Tanagoz Tolkynkyzy: ‘Poetry is a food for our soul, when your heart aches verses are born’

Haddy Ndure | 3 July 2019

Tanagoz Tolkynkyzy is a poet and journalist. She has worked in a range of mass media, and is currently a producer at the national TV Channel Qazaqstan. Her debut poems, published when she was eleven, won numerous literary contests among young poets. Since then she has appeared frequently in literary periodicals, securing her reputation as a striking emerging writer. Her verses are regarded as a fine example of contemporary Kazakh poetry for their daring expression of the most intimate feelings common to many Kazakh girls, nevertheless underwritten in official Kazakh verse.

Your debut poems were published when you were eleven; what prompted you to start writing at that age?

I remember the day when I was eight and I thought: ‘I’m late. I’m 8 already, but I haven’t done anything so that the world would remember me.’ I don’t know why this thought visited my little head, but I feel like I was always sure that I have to accomplish some important mission in this world.

I was raised in a happy family with my parents both mathematicians. My father taught me literature, chess and sport, and he ensured that I learned French. Nevertheless, I was a very sad girl. Because I wasn’t able to explain it myself.  My parents got married when they both were students and I was raised by my grandma until I was 2. Now, as an adult, I can guess where the sadness and longing came from.  I missed my grandma. This feeling of longing for a close person made me a poet and still persists in me. 

As a celebratory, affirmative poet in many respects, why did you choose to place an emphasis on love and vulnerability in your work?

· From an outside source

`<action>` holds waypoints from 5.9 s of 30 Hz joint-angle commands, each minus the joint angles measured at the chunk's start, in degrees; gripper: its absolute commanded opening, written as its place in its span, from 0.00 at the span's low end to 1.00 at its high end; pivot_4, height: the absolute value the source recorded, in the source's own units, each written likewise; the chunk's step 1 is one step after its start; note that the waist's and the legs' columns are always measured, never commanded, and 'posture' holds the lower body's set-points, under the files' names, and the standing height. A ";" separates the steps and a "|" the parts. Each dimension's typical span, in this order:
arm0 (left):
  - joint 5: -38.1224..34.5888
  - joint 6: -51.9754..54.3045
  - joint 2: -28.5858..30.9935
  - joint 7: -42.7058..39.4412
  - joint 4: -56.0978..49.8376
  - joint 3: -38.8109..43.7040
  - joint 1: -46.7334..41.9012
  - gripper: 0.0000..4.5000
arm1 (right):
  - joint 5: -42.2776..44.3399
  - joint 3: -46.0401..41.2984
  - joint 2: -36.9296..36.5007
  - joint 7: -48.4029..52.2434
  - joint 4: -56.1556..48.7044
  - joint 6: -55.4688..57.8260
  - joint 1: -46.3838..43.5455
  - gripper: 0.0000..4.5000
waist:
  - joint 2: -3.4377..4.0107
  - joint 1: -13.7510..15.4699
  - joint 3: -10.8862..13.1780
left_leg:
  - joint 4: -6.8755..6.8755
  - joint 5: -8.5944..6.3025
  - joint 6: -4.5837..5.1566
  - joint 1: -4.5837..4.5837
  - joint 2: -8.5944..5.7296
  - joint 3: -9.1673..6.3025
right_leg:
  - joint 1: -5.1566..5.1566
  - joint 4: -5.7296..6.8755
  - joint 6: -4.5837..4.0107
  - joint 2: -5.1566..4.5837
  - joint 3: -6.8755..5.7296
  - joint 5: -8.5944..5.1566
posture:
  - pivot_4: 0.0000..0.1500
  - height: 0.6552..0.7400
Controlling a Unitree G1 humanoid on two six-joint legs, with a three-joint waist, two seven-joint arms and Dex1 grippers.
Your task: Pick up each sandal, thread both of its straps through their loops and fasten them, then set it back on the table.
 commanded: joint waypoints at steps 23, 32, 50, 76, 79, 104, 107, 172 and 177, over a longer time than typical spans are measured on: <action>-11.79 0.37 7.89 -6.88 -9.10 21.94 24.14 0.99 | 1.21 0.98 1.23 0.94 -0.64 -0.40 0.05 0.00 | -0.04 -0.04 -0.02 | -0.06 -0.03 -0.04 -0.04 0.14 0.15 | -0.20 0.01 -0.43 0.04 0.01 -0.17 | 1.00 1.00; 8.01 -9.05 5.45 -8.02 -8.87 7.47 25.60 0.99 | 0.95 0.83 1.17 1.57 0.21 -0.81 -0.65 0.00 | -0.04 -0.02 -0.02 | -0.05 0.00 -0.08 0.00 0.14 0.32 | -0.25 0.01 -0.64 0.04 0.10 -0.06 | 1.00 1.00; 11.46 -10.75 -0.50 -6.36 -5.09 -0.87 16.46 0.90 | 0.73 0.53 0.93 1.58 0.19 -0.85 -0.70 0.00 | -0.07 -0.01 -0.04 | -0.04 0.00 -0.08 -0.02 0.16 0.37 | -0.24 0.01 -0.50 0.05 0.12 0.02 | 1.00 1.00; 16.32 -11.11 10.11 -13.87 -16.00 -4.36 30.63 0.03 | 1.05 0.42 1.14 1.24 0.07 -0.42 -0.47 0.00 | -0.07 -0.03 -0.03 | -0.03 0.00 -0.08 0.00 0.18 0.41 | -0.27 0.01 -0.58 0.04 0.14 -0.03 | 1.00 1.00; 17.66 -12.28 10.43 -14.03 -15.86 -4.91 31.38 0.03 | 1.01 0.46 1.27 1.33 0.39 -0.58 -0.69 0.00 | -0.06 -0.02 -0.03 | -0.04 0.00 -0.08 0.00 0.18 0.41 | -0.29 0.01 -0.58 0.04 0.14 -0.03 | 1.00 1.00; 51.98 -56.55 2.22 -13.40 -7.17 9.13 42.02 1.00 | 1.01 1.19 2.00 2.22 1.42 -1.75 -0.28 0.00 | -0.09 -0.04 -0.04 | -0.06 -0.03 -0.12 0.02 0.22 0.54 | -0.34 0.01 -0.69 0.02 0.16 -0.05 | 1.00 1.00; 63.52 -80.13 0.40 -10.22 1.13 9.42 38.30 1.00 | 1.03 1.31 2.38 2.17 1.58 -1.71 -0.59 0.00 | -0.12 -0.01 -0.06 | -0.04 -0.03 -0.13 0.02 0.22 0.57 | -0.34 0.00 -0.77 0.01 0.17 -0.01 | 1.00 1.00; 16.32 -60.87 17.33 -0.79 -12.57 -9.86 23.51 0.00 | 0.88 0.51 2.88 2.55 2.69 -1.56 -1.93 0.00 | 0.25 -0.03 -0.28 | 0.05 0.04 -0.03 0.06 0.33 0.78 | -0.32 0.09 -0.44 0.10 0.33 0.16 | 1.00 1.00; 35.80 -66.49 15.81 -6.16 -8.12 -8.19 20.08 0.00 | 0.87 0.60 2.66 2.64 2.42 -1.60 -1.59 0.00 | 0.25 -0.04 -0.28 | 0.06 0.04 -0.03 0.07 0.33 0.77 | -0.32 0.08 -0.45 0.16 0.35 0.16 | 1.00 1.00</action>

My poems relate to everyone, and that’s why people read them. It’s hard to be too tender-hearted, because you can easily get hurt. Everything I feel is common for all people. The only difference is that I can express it in a poetic form. Revealing your true feelings is not easy, especially if you are an Eastern woman. The most difficult part is that even married, I fall in love very often. That’s how poems are born. My poems revealed who I am, how I love, burn and feel sad. These feelings made me who I am and destroyed me. If I lied a tiniest bit, I’d cease to be a poet.

Where does poetry come from?

Poetry comes from emotions. It never comes from reason. Poetry is a food for our soul. When your heart aches, verses are born. Controversial feelings urge one to write poetry. Poetry is an incredible moment of trance for a poet.

Do you feel writing poetry and writing creatively can be taught or is it a gift?

One can teach the technical aspects of poetry writing, but it’s impossible to teach how to become a poet and I think it’s a gift from the heavens.

What kind of books do you usually enjoy reading?

Lately, I’ve been interested in psychology. It’s a science of the soul. I read religious books as well, because these books, after so many centuries, are still relevant. I read poetry a lot. It depends on my mood as to which authors I prefer at a moment.  

Which ones do you stay away from?

I can’t read fantasy and detective fiction. I can’t stand popular books designed for entertainment. 

What do you think are the greatest works of Kazakh prose and poetry?

There are plenty of great works in Kazakh literature, it’s a vast literary landscape. I’d say the greatest poet is Abay, and the greatest prose piece is a novel Abay Zholy (Path of Abay) by Mukhtar Auezov. When it comes to children’s literature, Berdibek Sokpakbayev’s ‘Menin atym Kozha’ (My Name is Kozha) is the piece I most admire. There are a lot of authors whom I read a lot, and every time I discover something new.